Hanging Out with Friends

Here's a couple of pics of Griffin hanging out with his friend and neighbor Isiah who is showing him how to bat and catch the ball...how to play baseball basically without running the bases. He was so patient with him.


Here is a picture of Griffin flying his kite for the first time on Thursday when we went to his school. It was fun until it got caught up in a tree.


Thursday, March 24, 2011

H*E*L*P!!!!

Griffin had a HELLacious meltdown last night and I didn't handle things very well because I slipped and had a cigarette. Yes I had one! It was only one and I was so stressed because his meltdown was horrid he was screaming and crying and no matter what I did I couldn't get him to stop and it was making me crazy!

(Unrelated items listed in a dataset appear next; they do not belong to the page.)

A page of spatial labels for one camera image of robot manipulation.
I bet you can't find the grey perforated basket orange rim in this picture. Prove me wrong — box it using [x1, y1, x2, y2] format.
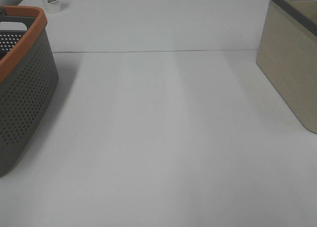
[0, 5, 59, 177]

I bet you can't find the beige storage box grey rim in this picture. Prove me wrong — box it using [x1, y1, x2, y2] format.
[256, 0, 317, 133]

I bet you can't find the white paper coffee cup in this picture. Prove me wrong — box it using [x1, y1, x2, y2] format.
[42, 0, 61, 14]

For those of you who don't know, I quit smoking about 8 months ago after smoking for about 25 years so it's a big deal that I slipped and had a cigarette. Griffin was upset because when we were sitting at the computer together and something popped up for an Adobe update so since we use Adobe I clicked on it not knowing what was about to ensue. So we sit there as it is downloading and I click on it again as it asks for permission again and if I agree to the rights and responsibilities so as I am clicking on that Griffin gets upset all of a sudden and burst out in tears to not download anything to the computer. By now it is too late because it is already downloading and I can't stop it and I explain that to him, that there was no way that I could have undone what I have done and that computers need things downloaded to them sometimes because it helps them to work better. But that did not help him at all.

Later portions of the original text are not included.